- [Task instructions]: Scan the material for the string "sandal" and copy out every line in which it occurs.

- [Entries provided]:
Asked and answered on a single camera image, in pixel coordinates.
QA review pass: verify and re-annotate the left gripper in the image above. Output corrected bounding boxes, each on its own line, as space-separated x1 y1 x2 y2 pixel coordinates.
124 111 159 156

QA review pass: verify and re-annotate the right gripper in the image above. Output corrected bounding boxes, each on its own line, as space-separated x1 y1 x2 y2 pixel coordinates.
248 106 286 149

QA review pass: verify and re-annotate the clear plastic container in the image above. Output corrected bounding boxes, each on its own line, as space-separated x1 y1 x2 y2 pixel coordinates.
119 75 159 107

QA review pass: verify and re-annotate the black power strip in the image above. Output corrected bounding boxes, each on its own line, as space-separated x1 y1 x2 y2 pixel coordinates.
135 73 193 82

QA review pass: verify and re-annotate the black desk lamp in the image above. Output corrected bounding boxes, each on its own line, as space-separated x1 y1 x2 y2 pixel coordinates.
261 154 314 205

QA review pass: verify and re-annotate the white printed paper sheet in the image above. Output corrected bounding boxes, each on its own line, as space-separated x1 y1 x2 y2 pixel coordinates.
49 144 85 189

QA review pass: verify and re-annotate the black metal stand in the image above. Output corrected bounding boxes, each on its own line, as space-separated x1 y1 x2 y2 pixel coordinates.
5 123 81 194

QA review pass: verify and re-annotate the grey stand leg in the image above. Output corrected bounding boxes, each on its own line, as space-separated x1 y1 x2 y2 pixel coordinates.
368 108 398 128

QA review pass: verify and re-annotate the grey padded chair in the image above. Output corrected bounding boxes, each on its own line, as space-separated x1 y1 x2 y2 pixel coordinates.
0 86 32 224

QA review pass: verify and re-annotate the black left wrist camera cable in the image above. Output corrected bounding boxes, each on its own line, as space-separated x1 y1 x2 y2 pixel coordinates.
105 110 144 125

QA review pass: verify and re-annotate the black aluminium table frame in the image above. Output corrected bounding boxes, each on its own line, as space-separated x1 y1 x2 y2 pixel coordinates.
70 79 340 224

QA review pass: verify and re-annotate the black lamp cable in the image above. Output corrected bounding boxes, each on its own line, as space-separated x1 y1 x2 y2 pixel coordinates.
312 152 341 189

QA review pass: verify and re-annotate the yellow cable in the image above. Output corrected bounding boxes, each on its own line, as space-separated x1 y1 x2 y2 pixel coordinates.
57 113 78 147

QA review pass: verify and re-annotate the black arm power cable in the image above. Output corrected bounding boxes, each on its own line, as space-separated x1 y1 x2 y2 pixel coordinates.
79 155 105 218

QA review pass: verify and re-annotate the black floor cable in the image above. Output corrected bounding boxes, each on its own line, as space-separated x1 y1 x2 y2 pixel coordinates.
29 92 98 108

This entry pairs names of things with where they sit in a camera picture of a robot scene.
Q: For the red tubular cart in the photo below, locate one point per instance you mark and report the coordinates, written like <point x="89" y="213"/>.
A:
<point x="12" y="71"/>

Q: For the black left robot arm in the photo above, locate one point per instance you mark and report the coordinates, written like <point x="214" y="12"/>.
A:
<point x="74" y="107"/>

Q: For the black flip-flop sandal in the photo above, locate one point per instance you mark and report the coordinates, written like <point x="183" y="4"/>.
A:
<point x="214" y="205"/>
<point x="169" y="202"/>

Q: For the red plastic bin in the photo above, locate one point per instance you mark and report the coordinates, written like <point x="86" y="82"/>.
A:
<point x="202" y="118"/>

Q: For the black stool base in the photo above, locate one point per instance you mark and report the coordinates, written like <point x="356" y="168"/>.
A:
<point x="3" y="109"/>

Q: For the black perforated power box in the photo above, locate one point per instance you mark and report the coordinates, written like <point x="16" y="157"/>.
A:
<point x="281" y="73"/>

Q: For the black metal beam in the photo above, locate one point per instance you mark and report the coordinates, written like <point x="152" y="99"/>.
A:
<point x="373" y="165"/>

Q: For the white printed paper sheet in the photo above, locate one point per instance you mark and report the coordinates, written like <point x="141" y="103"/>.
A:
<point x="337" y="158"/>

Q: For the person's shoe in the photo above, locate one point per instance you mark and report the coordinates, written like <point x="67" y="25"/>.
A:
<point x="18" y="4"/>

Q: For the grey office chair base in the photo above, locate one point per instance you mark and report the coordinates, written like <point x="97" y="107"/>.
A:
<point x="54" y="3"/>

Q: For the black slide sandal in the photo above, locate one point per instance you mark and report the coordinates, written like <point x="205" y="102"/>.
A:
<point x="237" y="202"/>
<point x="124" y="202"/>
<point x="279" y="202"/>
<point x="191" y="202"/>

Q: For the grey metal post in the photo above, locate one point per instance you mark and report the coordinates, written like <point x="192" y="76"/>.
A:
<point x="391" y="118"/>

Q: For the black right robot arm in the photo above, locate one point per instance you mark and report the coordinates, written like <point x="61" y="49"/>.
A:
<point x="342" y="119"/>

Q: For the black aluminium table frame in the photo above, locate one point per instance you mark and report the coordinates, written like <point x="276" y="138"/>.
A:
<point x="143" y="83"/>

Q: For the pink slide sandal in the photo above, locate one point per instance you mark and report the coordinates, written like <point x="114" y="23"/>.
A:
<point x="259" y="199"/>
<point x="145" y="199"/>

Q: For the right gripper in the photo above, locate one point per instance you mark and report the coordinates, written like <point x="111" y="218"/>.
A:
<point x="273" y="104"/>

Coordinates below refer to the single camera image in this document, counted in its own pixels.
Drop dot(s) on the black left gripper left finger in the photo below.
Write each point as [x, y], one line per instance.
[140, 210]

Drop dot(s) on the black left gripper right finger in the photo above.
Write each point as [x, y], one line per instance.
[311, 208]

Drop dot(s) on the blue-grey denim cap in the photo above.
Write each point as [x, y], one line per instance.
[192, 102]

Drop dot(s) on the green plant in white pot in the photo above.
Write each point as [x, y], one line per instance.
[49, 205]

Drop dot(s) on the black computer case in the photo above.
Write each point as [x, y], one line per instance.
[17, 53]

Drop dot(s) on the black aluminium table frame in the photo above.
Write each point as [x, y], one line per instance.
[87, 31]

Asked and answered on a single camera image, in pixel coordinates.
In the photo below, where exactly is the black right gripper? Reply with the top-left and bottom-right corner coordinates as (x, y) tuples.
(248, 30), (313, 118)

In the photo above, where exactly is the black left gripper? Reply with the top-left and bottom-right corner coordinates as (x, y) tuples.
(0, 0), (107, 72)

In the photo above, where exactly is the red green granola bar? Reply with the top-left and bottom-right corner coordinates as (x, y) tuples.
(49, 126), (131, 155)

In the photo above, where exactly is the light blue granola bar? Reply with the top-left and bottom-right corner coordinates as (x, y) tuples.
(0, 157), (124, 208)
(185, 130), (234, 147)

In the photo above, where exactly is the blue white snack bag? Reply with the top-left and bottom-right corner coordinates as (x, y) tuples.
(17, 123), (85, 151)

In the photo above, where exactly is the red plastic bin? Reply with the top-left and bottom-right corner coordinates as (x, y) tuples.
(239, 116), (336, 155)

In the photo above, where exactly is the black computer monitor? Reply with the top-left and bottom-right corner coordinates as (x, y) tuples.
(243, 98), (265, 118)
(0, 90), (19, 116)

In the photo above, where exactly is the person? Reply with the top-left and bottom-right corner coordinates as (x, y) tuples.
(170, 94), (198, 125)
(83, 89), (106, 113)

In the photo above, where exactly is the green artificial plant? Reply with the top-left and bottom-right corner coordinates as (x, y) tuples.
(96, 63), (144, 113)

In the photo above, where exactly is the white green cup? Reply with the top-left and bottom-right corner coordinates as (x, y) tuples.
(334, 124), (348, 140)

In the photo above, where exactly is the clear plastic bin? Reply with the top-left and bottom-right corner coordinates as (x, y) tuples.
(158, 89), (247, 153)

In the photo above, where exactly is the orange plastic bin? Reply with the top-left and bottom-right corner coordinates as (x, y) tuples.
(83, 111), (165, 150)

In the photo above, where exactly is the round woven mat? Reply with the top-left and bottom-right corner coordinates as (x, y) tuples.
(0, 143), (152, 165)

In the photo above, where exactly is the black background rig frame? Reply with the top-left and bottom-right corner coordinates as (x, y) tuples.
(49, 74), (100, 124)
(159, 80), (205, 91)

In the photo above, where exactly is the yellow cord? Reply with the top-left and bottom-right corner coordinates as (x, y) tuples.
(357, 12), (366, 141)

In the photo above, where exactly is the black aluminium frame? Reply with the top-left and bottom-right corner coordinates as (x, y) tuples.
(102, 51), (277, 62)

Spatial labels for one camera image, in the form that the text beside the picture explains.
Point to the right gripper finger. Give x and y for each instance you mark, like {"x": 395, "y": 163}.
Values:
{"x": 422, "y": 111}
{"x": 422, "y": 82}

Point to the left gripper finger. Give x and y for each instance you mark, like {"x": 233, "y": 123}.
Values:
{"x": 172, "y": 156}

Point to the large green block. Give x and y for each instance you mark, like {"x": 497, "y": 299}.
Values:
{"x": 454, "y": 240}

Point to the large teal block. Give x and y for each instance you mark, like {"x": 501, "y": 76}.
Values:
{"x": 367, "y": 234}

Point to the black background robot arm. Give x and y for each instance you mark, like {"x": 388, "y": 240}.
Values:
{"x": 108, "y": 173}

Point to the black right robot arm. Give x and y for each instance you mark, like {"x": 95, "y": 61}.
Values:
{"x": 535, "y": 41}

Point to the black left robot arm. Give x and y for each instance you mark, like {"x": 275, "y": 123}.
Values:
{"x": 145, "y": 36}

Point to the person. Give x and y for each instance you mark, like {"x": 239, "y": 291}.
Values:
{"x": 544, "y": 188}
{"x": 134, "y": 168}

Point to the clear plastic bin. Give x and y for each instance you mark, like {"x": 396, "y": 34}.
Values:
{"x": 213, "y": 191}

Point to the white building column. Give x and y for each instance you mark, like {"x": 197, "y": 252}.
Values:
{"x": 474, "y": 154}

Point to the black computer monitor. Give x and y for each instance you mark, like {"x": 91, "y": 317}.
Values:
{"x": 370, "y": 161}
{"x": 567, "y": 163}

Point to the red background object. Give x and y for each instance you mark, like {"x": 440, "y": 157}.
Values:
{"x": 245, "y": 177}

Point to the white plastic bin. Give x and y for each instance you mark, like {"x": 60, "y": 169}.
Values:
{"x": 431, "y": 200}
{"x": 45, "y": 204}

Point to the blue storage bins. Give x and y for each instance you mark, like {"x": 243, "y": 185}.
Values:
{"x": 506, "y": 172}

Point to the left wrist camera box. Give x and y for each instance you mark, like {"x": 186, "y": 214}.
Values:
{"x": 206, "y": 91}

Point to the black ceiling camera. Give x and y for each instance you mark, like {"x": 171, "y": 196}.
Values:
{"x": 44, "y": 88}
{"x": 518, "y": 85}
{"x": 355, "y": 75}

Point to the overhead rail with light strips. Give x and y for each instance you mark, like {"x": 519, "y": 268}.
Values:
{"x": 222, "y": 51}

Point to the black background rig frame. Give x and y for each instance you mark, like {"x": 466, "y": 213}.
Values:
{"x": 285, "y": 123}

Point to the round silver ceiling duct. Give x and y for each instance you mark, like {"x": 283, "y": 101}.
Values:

- [Completed task]:
Q: For the black flip-flop sandal in the photo above, locate one point per instance you mark and report the coordinates, written like <point x="183" y="4"/>.
Q: For the black slide sandal in the photo above, locate one point per instance you mark and report the coordinates, written like <point x="205" y="102"/>.
Q: For the pink slide sandal in the photo above, locate one point per instance you mark and report the coordinates, written like <point x="114" y="23"/>.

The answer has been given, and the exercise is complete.